DESCRIPTION (provided by applicant): Cortical GABAergic interneurons (INs) play critical roles in controlling normal patterns of brain activity and are implicated in the pathophysiology of neuropsychiatric disease. While many INs target pyramidal neuron (PN) somata, where they regulate the magnitude and timing of spike output, the majority of GABAergic synapses are formed onto PN dendrites, where their role in cellular function is less well understood. Dendrite-targeting interneurons that express the peptide somatostatin (SOM-INs) are hypothesized to provide negative feedback to distal PN dendrites that scales with local network activity. However, technical limitations to selectively controlling the output of these neurons while simultaneously measuring dendritic activity with high spatial resolution have prevented a clear elaboration of SOM-IN function.

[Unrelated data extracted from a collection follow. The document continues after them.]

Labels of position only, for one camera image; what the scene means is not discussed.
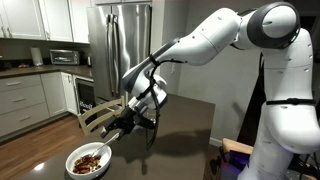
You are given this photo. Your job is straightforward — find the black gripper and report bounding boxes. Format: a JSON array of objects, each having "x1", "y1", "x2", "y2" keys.
[{"x1": 100, "y1": 105, "x2": 139, "y2": 141}]

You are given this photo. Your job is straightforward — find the silver metal spoon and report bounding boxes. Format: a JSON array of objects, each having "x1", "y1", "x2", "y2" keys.
[{"x1": 89, "y1": 132, "x2": 120, "y2": 160}]

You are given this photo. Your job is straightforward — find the dried fruit and nut mix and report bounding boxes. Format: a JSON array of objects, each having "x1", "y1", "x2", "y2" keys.
[{"x1": 72, "y1": 154, "x2": 102, "y2": 175}]

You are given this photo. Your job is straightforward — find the white ceramic bowl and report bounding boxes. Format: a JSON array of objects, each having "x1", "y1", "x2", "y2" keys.
[{"x1": 65, "y1": 141, "x2": 113, "y2": 180}]

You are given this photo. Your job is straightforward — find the light wooden chair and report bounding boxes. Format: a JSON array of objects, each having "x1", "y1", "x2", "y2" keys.
[{"x1": 77, "y1": 95, "x2": 127, "y2": 136}]

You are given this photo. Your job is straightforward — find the stainless steel refrigerator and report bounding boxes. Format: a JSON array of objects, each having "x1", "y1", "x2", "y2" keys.
[{"x1": 86, "y1": 3, "x2": 153, "y2": 105}]

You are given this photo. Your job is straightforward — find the silver toaster oven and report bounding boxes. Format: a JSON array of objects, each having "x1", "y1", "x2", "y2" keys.
[{"x1": 49, "y1": 49, "x2": 81, "y2": 66}]

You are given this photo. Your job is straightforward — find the white base cabinets with drawers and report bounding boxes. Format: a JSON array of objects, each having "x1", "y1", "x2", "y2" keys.
[{"x1": 0, "y1": 71, "x2": 78, "y2": 138}]

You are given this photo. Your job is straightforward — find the white paper towel roll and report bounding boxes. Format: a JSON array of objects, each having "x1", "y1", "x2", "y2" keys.
[{"x1": 30, "y1": 46, "x2": 45, "y2": 67}]

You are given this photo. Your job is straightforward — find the wooden board under robot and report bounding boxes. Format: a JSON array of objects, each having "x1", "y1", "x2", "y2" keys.
[{"x1": 221, "y1": 137, "x2": 255, "y2": 156}]

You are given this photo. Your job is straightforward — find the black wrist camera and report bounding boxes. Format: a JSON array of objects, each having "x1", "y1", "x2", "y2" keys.
[{"x1": 136, "y1": 113, "x2": 157, "y2": 130}]

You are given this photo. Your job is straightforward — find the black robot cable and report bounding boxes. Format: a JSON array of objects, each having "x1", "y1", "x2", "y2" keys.
[{"x1": 134, "y1": 54, "x2": 186, "y2": 151}]

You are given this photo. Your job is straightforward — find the white wall cabinet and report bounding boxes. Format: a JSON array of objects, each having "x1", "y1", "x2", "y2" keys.
[{"x1": 0, "y1": 0, "x2": 91, "y2": 45}]

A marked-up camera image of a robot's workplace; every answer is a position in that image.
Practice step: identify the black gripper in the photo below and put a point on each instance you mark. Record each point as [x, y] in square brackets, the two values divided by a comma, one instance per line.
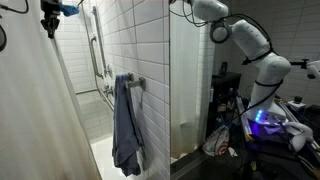
[50, 10]

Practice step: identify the white shower curtain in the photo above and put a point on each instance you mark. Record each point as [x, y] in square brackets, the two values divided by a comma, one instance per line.
[30, 106]

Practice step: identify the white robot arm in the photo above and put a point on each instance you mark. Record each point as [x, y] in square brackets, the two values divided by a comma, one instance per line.
[266, 66]

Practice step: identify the short chrome grab bar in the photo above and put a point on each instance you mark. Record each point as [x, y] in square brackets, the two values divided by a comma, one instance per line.
[94, 60]

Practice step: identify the round chrome lever valve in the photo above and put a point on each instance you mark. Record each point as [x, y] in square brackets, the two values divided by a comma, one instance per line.
[108, 71]

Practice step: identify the chrome valve with red mark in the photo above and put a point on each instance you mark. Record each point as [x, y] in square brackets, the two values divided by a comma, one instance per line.
[109, 90]

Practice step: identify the L-shaped chrome grab bar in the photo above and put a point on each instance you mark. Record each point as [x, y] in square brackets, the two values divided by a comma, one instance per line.
[106, 100]

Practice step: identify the metal towel bar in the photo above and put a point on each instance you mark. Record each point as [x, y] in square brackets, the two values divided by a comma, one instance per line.
[136, 83]

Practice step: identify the blue towel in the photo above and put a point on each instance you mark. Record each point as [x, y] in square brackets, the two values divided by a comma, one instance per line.
[125, 133]

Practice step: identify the small dark upright device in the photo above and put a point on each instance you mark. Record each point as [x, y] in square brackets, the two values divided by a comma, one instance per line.
[224, 68]

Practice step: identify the white red plastic bag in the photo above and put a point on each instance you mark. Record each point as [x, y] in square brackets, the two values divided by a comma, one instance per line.
[216, 143]

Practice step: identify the white curved tube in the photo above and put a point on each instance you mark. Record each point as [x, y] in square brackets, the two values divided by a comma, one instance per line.
[301, 133]

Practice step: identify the wall mirror panel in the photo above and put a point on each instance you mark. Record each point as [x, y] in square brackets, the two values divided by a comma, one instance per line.
[200, 83]

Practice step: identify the aluminium frame robot table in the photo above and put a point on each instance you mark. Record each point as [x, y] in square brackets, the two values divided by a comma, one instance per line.
[243, 116]

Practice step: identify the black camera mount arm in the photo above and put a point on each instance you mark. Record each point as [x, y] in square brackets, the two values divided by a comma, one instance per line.
[298, 63]

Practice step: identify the white external camera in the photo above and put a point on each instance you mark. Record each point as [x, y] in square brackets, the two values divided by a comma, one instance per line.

Our long-term goal is to understand how distinct pools of GABAergic INs contribute to cellular and circuit regulation in the prefrontal cortex (PFC), a brain region associated with higher cognitive processes that may be disrupted in illnesses such as schizophrenia. In this proposal, our primary objective is to identify how SOM-INs regulate calcium (Ca) signaling in the dendrites of PFC PNs. We also focus on understanding how dendritic inhibition is shaped by the intrinsic voltage-gated properties of PN dendrites and the neuromodulator dopamine. Our central hypothesis is that GABAergic inhibition is both heterogeneous and compartmentalized in PN dendrites. We expect that this compartmentalization is dependent on many factors, including the spatiotemporal pattern of inhibitory synaptic activation and the electrical properties of dendritic structures such as spines Guided by strong preliminary data, we will examine this central hypothesis in three specific aims: 1) Determine the role of GABAergic inhibition in shaping dendritic Ca signaling. 2) Identify the voltage-gated dendritic conductances that contribute to inhibitory synaptic integration. 3) Determine the actions of dopamine on dendritic inhibition and Ca signaling. The data generated by these experiments will generate new insights into the contribution of GABAergic transmission to both neuronal cell biology and the function of cortical circuits. We expect our results will als highlight new avenues into the investigation of the pathophysiology underlying neuropsychiatric disorders resulting from perturbation of both GABAergic and dopaminergic signaling.

描述（由申请人提供）：皮质GABA能中间神经元（IN）在控制大脑活动的正常模式中起关键作用，并涉及脑缺血的病理生理学。 神经精神疾病虽然许多IN靶向锥体神经元（PN）胞体，在那里它们调节尖峰输出的幅度和定时，但大多数GABA能突触形成于PN树突上，其中它们在细胞功能中的作用尚不清楚。树突靶向的中间神经元，表达肽生长抑素（SOM-IN）被假设为提供负反馈的远端PN树突，规模与本地网络的活动。然而，技术限制，选择性地控制这些神经元的输出，同时测量树突状细胞的活动与高空间分辨率，阻止了一个清晰的阐述SOM-IN功能。我们的长期目标是了解不同的GABA能IN池如何促进前额叶皮层（PFC）的细胞和回路调节， 与高级认知过程有关的区域，可能在精神分裂症等疾病中被破坏。在这个提议中，我们的主要目标是确定SOM-INs如何调节PFC PN树突中的钙（Ca）信号。我们还专注于了解树突抑制是如何形成的PN树突和神经调质多巴胺的内在电压门控特性。我们的中心假设是，GABA能抑制是异质性和分隔在PN树突。我们预期这种区室化依赖于许多因素，包括抑制性突触激活的时空模式和树突结构（如棘）的电特性。在强有力的初步数据的指导下，我们将从三个具体目标来检验这一中心假设：1）确定GABA能抑制在塑造树突Ca信号传导中的作用。2)确定电压门控树突电导有助于抑制性突触整合。3)确定多巴胺对树突抑制和Ca信号传导的作用。这些实验产生的数据将产生新的见解GABA能传输的神经元细胞生物学和皮层电路的功能的贡献。我们希望我们的研究结果也能为GABA能和多巴胺能信号紊乱引起的神经精神疾病的病理生理学研究提供新的途径。